Does the description clarify parameter syntax, constraints, interactions, or defaults beyond what the schema provides?

The description adds significant value beyond the input schema, which has 0% schema description coverage. It explains all 9 parameters clearly, including optionality, defaults, formats (e.g., 'YYYY-MM-DD'), and semantics (e.g., 'positive for inflow, negative for outflow'). This compensates fully for the schema's lack of descriptions.

Input schemas describe structure but not intent. Descriptions should explain non-obvious parameter relationships and valid value ranges.

Purpose4/5

Does the description clearly state what the tool does and how it differs from similar tools?

The description clearly states the tool's purpose: 'Create a new transaction.' It specifies the verb ('create') and resource ('transaction'), making the action unambiguous. However, it doesn't differentiate from sibling tools like 'create_scheduled_transaction' or 'create_split_transaction', which prevents a perfect score.

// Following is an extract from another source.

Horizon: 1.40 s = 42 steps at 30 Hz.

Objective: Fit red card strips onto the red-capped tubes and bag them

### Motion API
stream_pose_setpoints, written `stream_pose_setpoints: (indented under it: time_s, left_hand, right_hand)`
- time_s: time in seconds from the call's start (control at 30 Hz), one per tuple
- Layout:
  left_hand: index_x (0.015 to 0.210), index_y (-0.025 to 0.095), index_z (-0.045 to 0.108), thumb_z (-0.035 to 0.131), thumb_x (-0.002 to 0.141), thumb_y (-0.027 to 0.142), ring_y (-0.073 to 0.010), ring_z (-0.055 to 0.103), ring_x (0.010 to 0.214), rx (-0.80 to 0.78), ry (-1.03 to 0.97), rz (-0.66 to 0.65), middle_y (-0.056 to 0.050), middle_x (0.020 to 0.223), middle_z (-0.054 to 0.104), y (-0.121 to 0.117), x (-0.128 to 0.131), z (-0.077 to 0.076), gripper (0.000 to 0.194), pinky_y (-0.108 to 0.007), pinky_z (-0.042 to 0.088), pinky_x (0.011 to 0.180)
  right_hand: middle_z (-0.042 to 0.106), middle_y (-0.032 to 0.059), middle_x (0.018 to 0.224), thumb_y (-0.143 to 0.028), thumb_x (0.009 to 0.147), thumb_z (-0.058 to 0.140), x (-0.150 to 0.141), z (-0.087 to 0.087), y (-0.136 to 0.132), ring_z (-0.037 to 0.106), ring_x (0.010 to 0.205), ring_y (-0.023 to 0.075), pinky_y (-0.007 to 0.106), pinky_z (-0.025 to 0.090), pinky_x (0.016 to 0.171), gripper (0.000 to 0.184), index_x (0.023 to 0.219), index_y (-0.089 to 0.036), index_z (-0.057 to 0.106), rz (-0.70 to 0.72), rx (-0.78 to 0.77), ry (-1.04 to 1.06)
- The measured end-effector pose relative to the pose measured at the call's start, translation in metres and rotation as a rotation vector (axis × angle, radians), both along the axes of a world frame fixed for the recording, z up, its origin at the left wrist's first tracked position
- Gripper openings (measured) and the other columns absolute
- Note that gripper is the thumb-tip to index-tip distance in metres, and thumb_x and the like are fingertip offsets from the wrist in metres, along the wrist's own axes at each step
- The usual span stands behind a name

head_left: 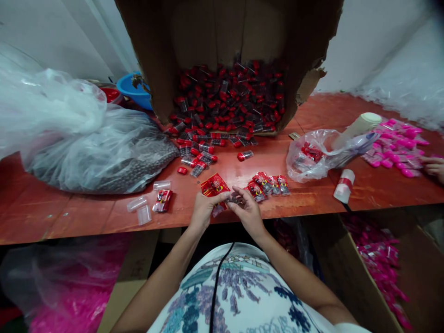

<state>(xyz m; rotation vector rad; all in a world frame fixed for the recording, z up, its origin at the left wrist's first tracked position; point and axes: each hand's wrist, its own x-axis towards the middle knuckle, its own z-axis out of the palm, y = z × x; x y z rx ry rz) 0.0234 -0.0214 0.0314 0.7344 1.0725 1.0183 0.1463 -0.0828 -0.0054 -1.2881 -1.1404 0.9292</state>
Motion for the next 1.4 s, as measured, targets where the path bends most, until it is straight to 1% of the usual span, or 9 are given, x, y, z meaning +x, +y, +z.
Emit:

Agents choose between tools based on descriptions. A clear purpose with a specific verb and resource helps agents select the right tool.

Usage Guidelines2/5

Does the description explain when to use this tool, when not to, or what alternatives exist?

The description provides no guidance on when to use this tool versus alternatives. It doesn't mention sibling tools like 'create_scheduled_transaction' or 'create_split_transaction', nor does it specify prerequisites or exclusions. The agent must infer usage from the tool name alone.

Agents often have multiple tools that could apply. Explicit usage guidance like "use X instead of Y when Z" prevents misuse.